▸ **Problem statement**
Please repeat the listing exactly, with every line intact.

START Recorded data

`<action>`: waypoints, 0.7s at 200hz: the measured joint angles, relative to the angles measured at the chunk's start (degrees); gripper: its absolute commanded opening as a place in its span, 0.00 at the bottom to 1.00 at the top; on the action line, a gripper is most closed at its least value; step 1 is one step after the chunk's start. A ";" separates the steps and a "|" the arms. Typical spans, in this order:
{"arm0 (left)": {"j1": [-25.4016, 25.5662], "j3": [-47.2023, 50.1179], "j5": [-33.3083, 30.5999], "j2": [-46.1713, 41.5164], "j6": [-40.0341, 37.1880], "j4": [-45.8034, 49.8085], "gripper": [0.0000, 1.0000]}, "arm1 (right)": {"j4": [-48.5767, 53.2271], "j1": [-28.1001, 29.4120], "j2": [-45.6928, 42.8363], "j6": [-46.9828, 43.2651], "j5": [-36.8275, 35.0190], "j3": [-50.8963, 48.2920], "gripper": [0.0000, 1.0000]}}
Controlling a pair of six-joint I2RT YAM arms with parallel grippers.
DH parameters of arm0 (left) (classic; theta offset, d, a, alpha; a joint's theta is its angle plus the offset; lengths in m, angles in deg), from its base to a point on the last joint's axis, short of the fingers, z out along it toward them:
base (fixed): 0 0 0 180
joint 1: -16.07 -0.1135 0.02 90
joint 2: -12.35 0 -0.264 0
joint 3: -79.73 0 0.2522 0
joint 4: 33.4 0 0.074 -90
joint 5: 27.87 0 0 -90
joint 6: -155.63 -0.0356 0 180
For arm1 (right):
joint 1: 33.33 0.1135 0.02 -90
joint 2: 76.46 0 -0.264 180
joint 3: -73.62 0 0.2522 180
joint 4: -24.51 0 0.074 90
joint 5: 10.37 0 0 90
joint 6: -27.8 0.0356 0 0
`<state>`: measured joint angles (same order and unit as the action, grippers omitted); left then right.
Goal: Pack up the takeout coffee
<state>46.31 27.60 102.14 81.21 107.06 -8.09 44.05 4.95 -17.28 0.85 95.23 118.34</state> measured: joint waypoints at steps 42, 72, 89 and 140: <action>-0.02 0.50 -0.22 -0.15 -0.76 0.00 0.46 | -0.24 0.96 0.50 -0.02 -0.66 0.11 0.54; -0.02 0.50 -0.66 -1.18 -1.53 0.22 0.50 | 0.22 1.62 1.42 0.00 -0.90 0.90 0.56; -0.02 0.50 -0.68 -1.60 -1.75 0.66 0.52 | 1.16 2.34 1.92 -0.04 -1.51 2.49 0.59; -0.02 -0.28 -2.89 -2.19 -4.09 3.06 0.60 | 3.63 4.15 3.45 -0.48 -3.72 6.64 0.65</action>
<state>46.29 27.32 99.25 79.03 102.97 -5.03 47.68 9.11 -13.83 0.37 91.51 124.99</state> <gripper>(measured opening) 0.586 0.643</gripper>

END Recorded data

▸ **Response area**
`<action>`: waypoints, 0.7s at 200hz: the measured joint angles, relative to the angles measured at the chunk's start (degrees); gripper: its absolute commanded opening as a place in its span, 0.00 at the bottom to 1.00 at the top; on the action line, a gripper is most closed at its least value; step 1 is one step after the chunk's start. A ";" separates the steps and a "|" the arms. Typical spans, in this order:
{"arm0 (left)": {"j1": [-25.4016, 25.5662], "j3": [-47.2023, 50.1179], "j5": [-33.3083, 30.5999], "j2": [-46.1713, 41.5164], "j6": [-40.0341, 37.1880], "j4": [-45.8034, 49.8085], "gripper": [0.0000, 1.0000]}, "arm1 (right)": {"j4": [-48.5767, 53.2271], "j1": [-28.1001, 29.4120], "j2": [-45.6928, 42.8363], "j6": [-46.9828, 43.2651], "j5": [-36.8275, 35.0190], "j3": [-50.8963, 48.2920], "gripper": [0.0000, 1.0000]}}
Controlling a pair of six-joint I2RT YAM arms with parallel grippers.
DH parameters of arm0 (left) (classic; theta offset, d, a, alpha; a joint's theta is its angle plus the offset; lengths in m, angles in deg), from its base to a point on the last joint's axis, short of the fingers, z out along it toward them:
base (fixed): 0 0 0 180
joint 1: -16.07 -0.1135 0.02 90
joint 2: -12.35 0 -0.264 0
joint 3: -79.73 0 0.2522 0
joint 4: 33.4 0 0.074 -90
joint 5: 27.87 0 0 -90
joint 6: -155.63 -0.0356 0 180
For arm1 (right):
joint 1: 33.33 0.1135 0.02 -90
joint 2: 76.46 0 -0.264 180
joint 3: -73.62 0 0.2522 180
joint 4: -24.51 0 0.074 90
joint 5: 10.37 0 0 90
joint 6: -27.8 0.0356 0 0
`<state>`: measured joint angles (same order and unit as the action, grippers omitted); left then right.
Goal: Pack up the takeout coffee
<state>46.31 27.60 102.14 81.21 107.06 -8.09 44.05 4.95 -17.28 0.85 95.23 118.34</state> measured: joint waypoints at steps 42, 72, 89 and 140: <action>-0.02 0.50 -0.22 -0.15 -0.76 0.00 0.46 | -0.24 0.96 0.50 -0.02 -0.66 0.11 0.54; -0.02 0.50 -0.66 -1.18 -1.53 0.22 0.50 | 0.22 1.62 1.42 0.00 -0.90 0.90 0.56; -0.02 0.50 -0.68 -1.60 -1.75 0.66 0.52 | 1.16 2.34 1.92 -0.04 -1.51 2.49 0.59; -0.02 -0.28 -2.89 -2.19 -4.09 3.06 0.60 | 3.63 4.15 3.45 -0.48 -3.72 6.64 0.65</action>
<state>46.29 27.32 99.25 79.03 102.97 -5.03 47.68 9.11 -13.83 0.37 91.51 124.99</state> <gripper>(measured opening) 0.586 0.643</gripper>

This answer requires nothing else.